The Language of Love

“Jesus answered them: Is it not written in your law: I said you are gods?”
– John, 10:34

That we are essentially different from the animals has become a contested claim. Many, if not most people, now believe that human beings are animals that have developed a bit beyond other primates. It is therefore time, not nature, that accounts for our ability to reason and speak. We are but “naked apes,” as a once-popular book on anthropology described human beings.

And our speech is often compared to the sounds made by chimpanzees and dolphins.  The idea is that there is nothing distinctive about man that separates him from the rest of animal creation. Any assertion to the contrary is attributed to baseless conceit. We even encounter the charge of “species-ism” being leveled against those who insist, either for religious reasons or from common sense, that man stands above the animal world as a radically different kind of being. “Species-ism” is being equated by some to racism as among the great evils of the age that must be eradicated, by whatever means. Vegans are becoming more militant and butcher shops are being attacked.

But the most sublime spiritual document we possess announces “In the beginning was the Word.” We can contemplate this sentence for a lifetime and never come to the end of that “beginning” or exhaust the meaning of that “Word.” We are soon told that everything came to be through the “Word.” So, however we may conceive ourselves, our being issues from the “Word.”

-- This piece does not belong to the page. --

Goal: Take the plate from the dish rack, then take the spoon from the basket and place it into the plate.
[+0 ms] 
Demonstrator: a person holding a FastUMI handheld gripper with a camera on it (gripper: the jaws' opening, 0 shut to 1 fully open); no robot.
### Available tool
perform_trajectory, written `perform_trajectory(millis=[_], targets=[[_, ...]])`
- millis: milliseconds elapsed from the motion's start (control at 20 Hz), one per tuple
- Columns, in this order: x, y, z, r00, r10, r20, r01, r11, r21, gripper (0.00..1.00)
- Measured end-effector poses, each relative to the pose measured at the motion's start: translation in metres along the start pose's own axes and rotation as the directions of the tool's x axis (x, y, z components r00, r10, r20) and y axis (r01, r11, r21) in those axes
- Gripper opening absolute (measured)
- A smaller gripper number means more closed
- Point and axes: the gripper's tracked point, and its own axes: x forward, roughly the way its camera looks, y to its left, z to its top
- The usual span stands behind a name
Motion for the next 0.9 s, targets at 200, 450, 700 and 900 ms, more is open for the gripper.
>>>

The Greek term “logos” is translated into the English “Word,” but the Greek term connotes much more that its translation: the logos has a history of meaning in Greek thought and it encompasses not just the ordinary language of the everyday world, but the very pattern of creation, the form that matter assumes through the agency of spirit.  It is creative force. When the “Word” is spoken, time begins. And with time, form appears. And within time and form we take our place in the great miracle and mystery of the universe. This should fill us with wonder. Plato says that all philosophy – all seeking for knowledge – begins in wonder. If we lack wonder, if we regard the creation as a dead thing, as matter only, no sense of wonder can arise in us.

When St. John identifies Christ as the Logos, the creative Word, it should astonish us. At the same time, our hearts should melt with the realization that the Word dwells in us as the very life and light of our being. From the beginning, from beyond the beginning, the Logos was with God, which means we, in our seminal selves, were with God. We were brought into consciousness, into physical form, so that we might know God as He knows us: as an expression of the love of the Father for the Son and the Son for the Father.  “In that day you shall know, that I am in my Father, and you in me, and I in you.” -John, 14:20. And the Holy Spirit is given us to awaken this knowledge and to help us abide in it: to live in it and through it and for it.

When we contemplate the Word we come to the threshold of our thinking, beyond which we cannot go without grace, for on the other side of the threshold is the spiritual world from which all thought, all words, arise. Yet, the spiritual world has no boundaries, except in our understanding. For if nothing came to be without the Word, then everything is an expression of the Word, including the physical world which we perceive in the Light that is Life. For when Our Lord said He was the Light of the world He meant it in every possible way.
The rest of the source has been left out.